If AI were limited to deductive systems, concerns about their dominance over human intelligence would be limited — after all, the knowledge base upon which they make inferences from would have to be designed by humans. Ergo, how could they know more than the experts who informed them? Today, chess engines, and other examples of AI, obtain their knowledge bases much differently.11

Symbolic AI has given way to more inductive technologies, in particular, machine learning algorithms and neural networks. Principally, these programs are “trained” on a dataset from which they draw their own conclusions, as opposed to having those conclusions supplied by external experts.12

11 The underlying techniques for training these systems have existed since at least the 1960’s.
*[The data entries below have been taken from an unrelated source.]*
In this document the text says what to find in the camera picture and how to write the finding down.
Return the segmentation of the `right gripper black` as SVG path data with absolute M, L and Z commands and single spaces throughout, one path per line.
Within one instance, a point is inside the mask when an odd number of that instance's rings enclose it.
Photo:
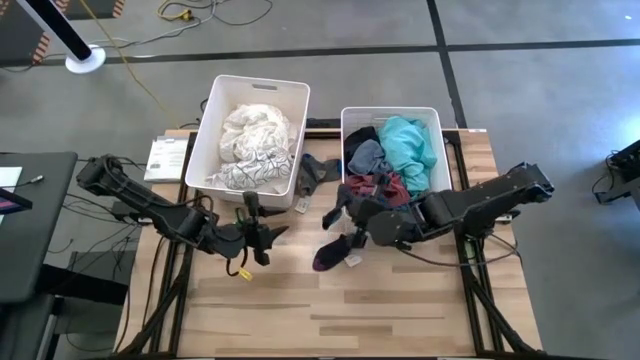
M 419 241 L 418 226 L 407 210 L 392 207 L 383 195 L 385 185 L 375 185 L 369 194 L 355 194 L 352 187 L 338 187 L 336 206 L 322 217 L 322 228 L 341 234 L 337 244 L 344 250 L 363 248 L 368 239 L 381 247 L 411 250 Z

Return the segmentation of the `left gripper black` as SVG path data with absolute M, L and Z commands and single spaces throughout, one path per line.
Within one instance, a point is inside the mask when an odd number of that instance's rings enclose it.
M 270 258 L 266 251 L 272 247 L 272 242 L 289 227 L 270 228 L 259 223 L 259 217 L 274 216 L 275 211 L 261 206 L 256 192 L 245 191 L 243 199 L 249 216 L 242 217 L 243 212 L 237 208 L 235 223 L 223 224 L 222 216 L 212 211 L 212 252 L 223 256 L 227 259 L 227 263 L 230 263 L 230 260 L 237 257 L 240 252 L 243 252 L 245 259 L 247 249 L 252 248 L 254 261 L 261 266 L 267 266 L 270 264 Z
However, it was not until 2011 or 2012 that modern implementations and hardware improvements reached an inflection point, and a modern revolution in deep neural networks was ignited. Parloff, R. “Why Deep Learning Is Suddenly Changing Your Life.” Fortune, ​ ​ ​ fortune.com/ai-artificial-intelligence-deep-machine-learning/. For an applied example of deep neural networks, see the paper by Silver et al. Silver, David, et al. “Mastering the Game of Go with Deep Neural Networks and Tree Search.” Nature, vol. 529, no. 7587, 2016, pp. 484–489., ​ ​ doi:10.1038/nature16961. 12 Some programs take a two-pronged approach, supplying some expert knowledge in a complementary system.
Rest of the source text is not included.